* [YOUR INSTRUCTIONS] Consider the listing below. Extract exactly the lines from the line containing "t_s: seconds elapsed" to the line containing "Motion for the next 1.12", both included.

* [RECORDS FOR PROCESSING]
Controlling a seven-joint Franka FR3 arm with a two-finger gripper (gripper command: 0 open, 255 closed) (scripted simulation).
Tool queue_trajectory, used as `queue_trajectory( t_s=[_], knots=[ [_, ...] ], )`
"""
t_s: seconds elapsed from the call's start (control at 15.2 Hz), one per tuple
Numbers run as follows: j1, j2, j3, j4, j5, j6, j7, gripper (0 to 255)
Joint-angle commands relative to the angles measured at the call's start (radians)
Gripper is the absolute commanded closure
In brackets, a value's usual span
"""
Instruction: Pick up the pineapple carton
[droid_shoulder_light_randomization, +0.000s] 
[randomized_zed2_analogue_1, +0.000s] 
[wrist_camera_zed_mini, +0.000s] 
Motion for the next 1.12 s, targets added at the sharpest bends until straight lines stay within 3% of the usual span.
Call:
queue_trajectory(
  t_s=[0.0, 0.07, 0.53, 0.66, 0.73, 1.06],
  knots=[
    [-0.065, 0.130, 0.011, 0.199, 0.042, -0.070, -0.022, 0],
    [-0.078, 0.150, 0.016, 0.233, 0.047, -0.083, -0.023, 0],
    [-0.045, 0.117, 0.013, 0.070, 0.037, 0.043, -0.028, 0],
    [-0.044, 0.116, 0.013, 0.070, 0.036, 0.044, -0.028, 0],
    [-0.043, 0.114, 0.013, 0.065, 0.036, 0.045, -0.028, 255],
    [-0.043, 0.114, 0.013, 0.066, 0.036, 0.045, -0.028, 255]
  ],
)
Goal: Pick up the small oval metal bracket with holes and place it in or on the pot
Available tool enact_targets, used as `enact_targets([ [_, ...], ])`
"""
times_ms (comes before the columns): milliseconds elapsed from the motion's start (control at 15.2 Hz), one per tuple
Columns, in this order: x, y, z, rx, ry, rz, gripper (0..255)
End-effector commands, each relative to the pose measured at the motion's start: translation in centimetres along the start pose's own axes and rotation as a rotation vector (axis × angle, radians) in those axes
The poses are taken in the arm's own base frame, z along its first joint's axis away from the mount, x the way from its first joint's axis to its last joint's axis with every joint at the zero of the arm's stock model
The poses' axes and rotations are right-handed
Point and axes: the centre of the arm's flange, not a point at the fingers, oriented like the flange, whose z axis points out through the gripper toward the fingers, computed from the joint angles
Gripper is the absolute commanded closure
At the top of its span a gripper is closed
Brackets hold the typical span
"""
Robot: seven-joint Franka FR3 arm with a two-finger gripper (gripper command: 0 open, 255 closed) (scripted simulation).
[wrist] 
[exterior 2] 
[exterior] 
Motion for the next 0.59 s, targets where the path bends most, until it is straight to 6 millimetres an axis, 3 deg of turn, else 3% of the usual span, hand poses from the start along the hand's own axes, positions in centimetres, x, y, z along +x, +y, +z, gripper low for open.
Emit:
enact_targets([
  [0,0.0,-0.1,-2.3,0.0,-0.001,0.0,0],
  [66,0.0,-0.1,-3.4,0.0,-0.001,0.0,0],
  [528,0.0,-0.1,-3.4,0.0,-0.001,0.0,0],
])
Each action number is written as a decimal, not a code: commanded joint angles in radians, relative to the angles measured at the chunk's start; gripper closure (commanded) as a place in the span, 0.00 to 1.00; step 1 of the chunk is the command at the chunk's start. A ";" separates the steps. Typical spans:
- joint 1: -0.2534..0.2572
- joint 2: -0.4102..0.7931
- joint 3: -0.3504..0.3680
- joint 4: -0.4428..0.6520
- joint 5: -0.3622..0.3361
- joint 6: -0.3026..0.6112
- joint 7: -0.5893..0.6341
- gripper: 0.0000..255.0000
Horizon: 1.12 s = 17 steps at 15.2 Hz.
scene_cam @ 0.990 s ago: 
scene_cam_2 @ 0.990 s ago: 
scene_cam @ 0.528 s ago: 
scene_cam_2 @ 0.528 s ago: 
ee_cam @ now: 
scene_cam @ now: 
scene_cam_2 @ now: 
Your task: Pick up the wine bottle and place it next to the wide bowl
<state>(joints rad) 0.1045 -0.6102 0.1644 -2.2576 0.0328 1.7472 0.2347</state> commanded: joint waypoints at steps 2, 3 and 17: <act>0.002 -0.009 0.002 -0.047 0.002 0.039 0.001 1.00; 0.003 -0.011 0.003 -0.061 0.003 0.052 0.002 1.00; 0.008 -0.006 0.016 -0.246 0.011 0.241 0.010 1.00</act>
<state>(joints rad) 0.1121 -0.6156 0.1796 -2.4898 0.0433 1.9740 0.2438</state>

* [PROBLEM SOLUTION]
t_s: seconds elapsed from the call's start (control at 15.2 Hz), one per tuple
Numbers run as follows: j1, j2, j3, j4, j5, j6, j7, gripper (0 to 255)
Joint-angle commands relative to the angles measured at the call's start (radians)
Gripper is the absolute commanded closure
In brackets, a value's usual span
"""
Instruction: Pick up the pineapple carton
[droid_shoulder_light_randomization, +0.000s] 
[randomized_zed2_analogue_1, +0.000s] 
[wrist_camera_zed_mini, +0.000s] 
Motion for the next 1.12 s, targets added at the sharpest bends until straight lines stay within 3% of the usual span.

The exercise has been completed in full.